# North Carolina storm 1/20/09



## Banksy (Aug 31, 2005)

http://www.wral.com/news/local/story/4349853/

I couldn't get the whole day off work tomorrow, so I'm going to try to leave a few hours early at least. I work 7a-7p and the snow is supposed to go into the evening. Hopefully there is still plenty of work then. Stay tuned for pics. :yow!:


----------



## mike psd (Aug 12, 2007)

good way to test out the blade


----------



## STEVE F 350 (Feb 11, 2006)

I guess your going to be working for ray,hope he has a good storm..


----------



## Banksy (Aug 31, 2005)

We got 3 to 6 inches around this area.

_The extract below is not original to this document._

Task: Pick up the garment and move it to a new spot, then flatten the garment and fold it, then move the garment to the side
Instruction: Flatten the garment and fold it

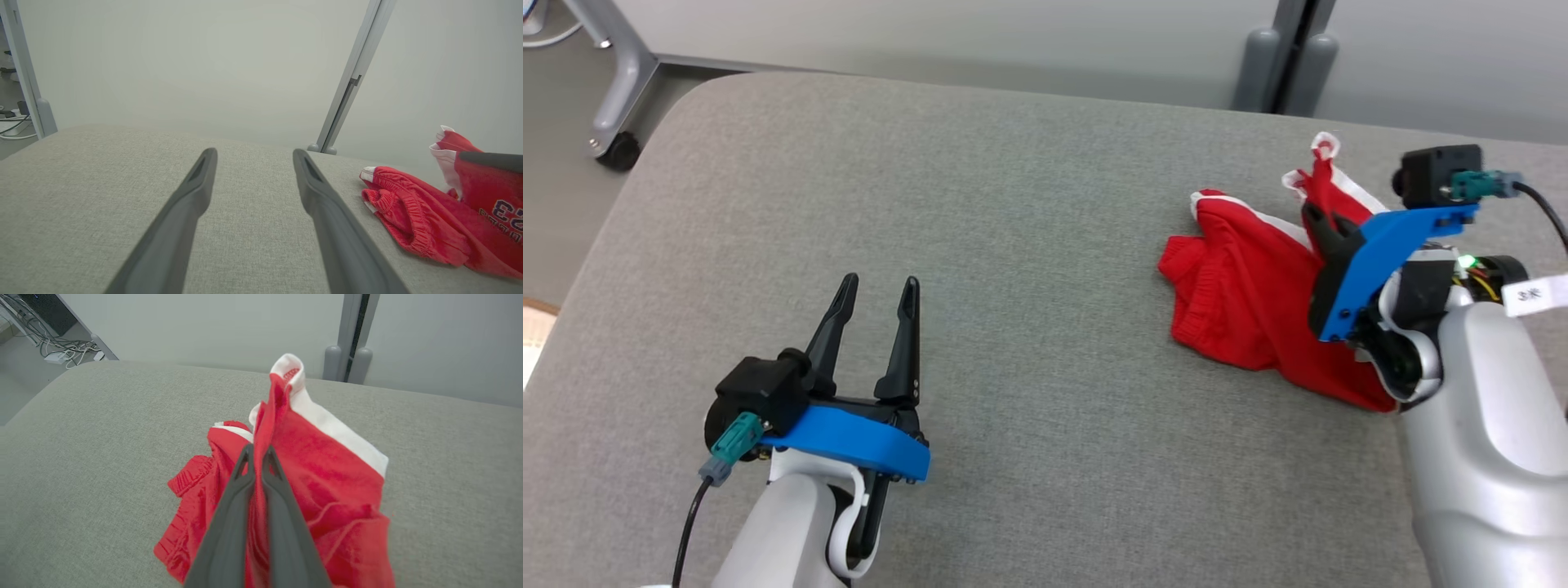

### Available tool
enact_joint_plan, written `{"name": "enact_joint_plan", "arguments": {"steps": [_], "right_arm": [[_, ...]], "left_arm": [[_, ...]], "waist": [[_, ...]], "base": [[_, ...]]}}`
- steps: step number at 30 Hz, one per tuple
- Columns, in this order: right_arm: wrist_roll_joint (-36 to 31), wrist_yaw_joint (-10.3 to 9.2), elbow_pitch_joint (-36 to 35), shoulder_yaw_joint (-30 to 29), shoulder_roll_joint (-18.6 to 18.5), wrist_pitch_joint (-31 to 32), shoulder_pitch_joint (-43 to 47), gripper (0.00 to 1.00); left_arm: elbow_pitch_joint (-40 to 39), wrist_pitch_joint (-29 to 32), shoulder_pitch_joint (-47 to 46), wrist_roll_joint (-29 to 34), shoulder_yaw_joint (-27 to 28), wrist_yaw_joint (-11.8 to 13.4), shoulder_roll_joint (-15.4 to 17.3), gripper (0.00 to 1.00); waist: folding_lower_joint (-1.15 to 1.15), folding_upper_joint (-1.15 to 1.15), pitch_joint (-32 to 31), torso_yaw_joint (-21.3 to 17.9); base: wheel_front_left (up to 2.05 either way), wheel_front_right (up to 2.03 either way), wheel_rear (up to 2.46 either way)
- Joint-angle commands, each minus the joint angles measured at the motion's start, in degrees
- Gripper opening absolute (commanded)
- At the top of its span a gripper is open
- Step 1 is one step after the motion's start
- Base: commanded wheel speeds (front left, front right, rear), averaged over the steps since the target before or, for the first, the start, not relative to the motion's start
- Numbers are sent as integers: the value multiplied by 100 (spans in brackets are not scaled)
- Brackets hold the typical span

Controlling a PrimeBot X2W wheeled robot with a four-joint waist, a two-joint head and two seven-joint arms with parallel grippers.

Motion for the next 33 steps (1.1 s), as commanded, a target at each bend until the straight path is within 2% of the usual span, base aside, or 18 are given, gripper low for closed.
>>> {"name": "enact_joint_plan", "arguments": {"steps": [1, 7, 14, 15, 16, 17, 24, 27, 33], "right_arm": [[-54, 1, 62, 27, 47, -18, -85, 0], [-31, 1, 671, 183, 155, -113, -366, 0], [396, 1, 1419, 549, 162, -365, -676, 0], [451, 1, 1496, 617, 161, -407, -718, 10], [523, 1, 1558, 677, 160, -463, -756, 65], [610, 1, 1612, 722, 160, -529, -793, 100], [1835, 1, 1363, 1290, 158, -785, -909, 100], [1783, 1, 1074, 1292, 106, -925, -868, 100], [1204, 1, 402, 1107, -485, -1233, -391, 100]], "left_arm": [[2, -25, -83, -28, -3, -9, -14, 100], [4, -25, -188, -59, -95, -9, -53, 100], [20, -25, -227, -88, -126, -9, -71, 100], [21, -25, -226, -85, -124, -9, -75, 100], [26, -25, -224, -87, -116, -9, -74, 100], [28, -25, -220, -93, -104, -9, -75, 100], [49, -25, -151, -71, -5, -9, -33, 100], [37, -25, -90, -43, 64, -9, -18, 100], [40, -25, 1, -23, 117, -9, 4, 100]], "waist": [[0, 0, 64, 83], [0, 0, 203, 345], [0, 0, 305, 490], [0, 0, 311, 494], [0, 0, 312, 491], [0, 0, 309, 483], [0, 0, 159, 273], [0, 0, 59, 143], [0, 0, -139, -16]], "base": [[0, 0, 0], [0, 0, 0], [0, 0, 0], [0, 0, 0], [0, 0, 0], [0, 0, 0], [0, 0, 0], [0, 0, 0], [0, 0, 0]]}}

Here are some pics of today. I'm working on a couple videos. I plowed 7 hours after getting off work early and finished at 9pm. Maybe more plowing tomorrow. I need wings and I still need to figure out my head light situation. That's "jadyejr" from Plowsite in the crew cab long bed Chevy with a 7.5 poly Meyer. He makes a great plowing partner. We were unstoppable. Todays plowing alone has paid for my plow, no kidding.


----------



## Banksy (Aug 31, 2005)




----------



## jadyejr (Nov 29, 2008)

that was fun today, tomorrow should be good too....


----------



## Banksy (Aug 31, 2005)

Not sure what were doing. Ray was talking about plowing the town on Princeton.


----------



## Banksy (Aug 31, 2005)

A couple videos

http://i109.photobucket.com/player.swf?file=http://vid109.photobucket.com/albums/n45/Dodge150/MVI_0320.flv


----------



## jadyejr (Nov 29, 2008)

Banksy;724226 said:


> Not sure what were doing. Ray was talking about plowing the town on Princeton.

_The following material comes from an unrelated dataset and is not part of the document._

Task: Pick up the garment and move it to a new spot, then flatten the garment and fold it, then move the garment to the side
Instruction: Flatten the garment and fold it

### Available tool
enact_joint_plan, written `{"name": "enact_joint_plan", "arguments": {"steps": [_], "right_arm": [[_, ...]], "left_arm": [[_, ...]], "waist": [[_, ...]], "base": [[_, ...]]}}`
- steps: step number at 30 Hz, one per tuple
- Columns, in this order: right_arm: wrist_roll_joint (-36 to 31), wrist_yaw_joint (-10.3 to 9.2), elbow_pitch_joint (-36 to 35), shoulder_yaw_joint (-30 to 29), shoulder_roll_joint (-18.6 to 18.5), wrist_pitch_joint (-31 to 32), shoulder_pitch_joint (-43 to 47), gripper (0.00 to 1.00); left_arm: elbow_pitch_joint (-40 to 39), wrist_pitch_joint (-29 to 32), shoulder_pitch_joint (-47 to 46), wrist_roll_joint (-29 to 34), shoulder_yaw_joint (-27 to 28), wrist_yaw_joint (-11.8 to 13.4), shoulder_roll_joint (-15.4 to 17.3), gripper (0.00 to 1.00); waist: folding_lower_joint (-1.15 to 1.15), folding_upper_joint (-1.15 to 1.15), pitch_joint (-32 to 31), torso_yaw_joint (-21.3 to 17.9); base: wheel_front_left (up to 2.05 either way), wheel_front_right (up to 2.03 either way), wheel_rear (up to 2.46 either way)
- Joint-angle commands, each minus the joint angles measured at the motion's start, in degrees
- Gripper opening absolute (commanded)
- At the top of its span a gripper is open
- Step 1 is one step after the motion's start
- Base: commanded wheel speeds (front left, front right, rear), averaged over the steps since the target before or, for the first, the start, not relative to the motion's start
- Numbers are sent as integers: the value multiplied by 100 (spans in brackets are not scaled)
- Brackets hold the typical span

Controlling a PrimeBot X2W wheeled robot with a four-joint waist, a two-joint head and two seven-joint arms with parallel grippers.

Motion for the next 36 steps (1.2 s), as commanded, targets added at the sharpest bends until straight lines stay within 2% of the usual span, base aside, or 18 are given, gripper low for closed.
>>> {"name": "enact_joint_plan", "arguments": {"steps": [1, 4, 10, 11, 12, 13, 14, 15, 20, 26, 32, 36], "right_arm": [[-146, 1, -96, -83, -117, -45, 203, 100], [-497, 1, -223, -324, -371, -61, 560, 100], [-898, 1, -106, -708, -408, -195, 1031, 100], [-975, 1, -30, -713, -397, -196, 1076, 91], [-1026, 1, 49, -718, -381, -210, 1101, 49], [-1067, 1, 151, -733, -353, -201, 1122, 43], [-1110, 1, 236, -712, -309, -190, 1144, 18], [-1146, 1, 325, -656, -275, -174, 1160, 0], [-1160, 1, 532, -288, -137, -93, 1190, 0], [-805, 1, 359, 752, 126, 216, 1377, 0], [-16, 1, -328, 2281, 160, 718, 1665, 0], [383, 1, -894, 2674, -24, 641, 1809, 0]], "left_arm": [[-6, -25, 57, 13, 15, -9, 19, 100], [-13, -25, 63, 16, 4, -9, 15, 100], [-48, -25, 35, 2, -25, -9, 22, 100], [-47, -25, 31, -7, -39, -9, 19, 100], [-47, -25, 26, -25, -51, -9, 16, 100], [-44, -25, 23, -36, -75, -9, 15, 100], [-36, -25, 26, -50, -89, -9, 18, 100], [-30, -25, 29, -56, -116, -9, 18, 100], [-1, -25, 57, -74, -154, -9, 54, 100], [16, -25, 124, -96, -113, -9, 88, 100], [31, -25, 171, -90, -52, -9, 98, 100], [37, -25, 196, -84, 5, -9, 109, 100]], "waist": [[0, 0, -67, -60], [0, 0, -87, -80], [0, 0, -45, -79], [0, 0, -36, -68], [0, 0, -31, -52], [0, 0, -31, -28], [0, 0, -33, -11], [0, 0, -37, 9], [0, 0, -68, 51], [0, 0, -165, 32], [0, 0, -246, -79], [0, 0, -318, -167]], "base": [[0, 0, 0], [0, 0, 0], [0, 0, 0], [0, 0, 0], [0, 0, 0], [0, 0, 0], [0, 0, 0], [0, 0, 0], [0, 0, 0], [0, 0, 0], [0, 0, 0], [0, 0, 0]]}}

the 65 miles of road? that sounds like fun...........


----------



## Banksy (Aug 31, 2005)

That's both lanes. It's like 32 road miles. I wish I had a big dump truck for that.


----------



## jadyejr (Nov 29, 2008)

ray was talking about one that was for sale for like 6 grand or something,


----------



## jadyejr (Nov 29, 2008)

that video is great, people get to see how we plow slush and patches in the NC... LOL I love how people are freaking out over this, but hey we got more snow in greenville than in raleigh...


----------



## Banksy (Aug 31, 2005)

I'm uploading one more video. It's taking forever. All I did was plow crusty slush for 3 hours alone to clean up WalMart, Kohls and a Kroger. It was turning into a skating rink while I was there. I'm glad all the cars were gone.


----------



## Banksy (Aug 31, 2005)

http://i109.photobucket.com/player.swf?file=http://vid109.photobucket.com/albums/n45/Dodge150/MVI_0322.flv


----------



## NICHOLS LANDSCA (Sep 15, 2007)

Everyone likes a little Def Leopard


----------



## Ramairfreak98ss (Aug 17, 2005)

I know this is going to sound negative, but how come so many of you guys dont have company names on your trucks while plowing at least? Do you guys not even have the magnetic company signs or what? I know in NJ i always see trucks out with nothing on them lol


----------



## IPLOWSNO (Oct 11, 2008)

i remember living in delaware and they got 6'' one time and to them its a natural disaster, i was out drivin and got pulled over, i showed them my ny lic. he said have a nice day lol


----------



## rgrimes945 (Oct 22, 2006)

Wow I didn't even know you posted this! I'm glad someone had the time to post something. Jeremy I guess I need to get some magnetic signs for your truck and get mine lettered.Next time you need to take more pics and send some to me so I can add them to my website. 
well thanks for the nice things said. The Inclement Weather Contractor Inc. Ray Grimes


----------



## MileHigh (Nov 6, 2007)

nice pics...how did you get the ones that look like your on top of a skyscraper.


----------



## Banksy (Aug 31, 2005)

BladeScape;756191 said:


> nice pics...how did you get the ones that look like your on top of a skyscraper.


I'm really tall. Ha! I was on top of a parking deck.

Some signs would be cool Ray. More pics next time for sure. I'll send you some for the site.


----------



## joyofFluidFilm (Jun 5, 2008)

wow, i've never lived in a place where it snowed before...im in california and before that , i was in Hawaii...some may say im lucky, but i want to experience snow...


----------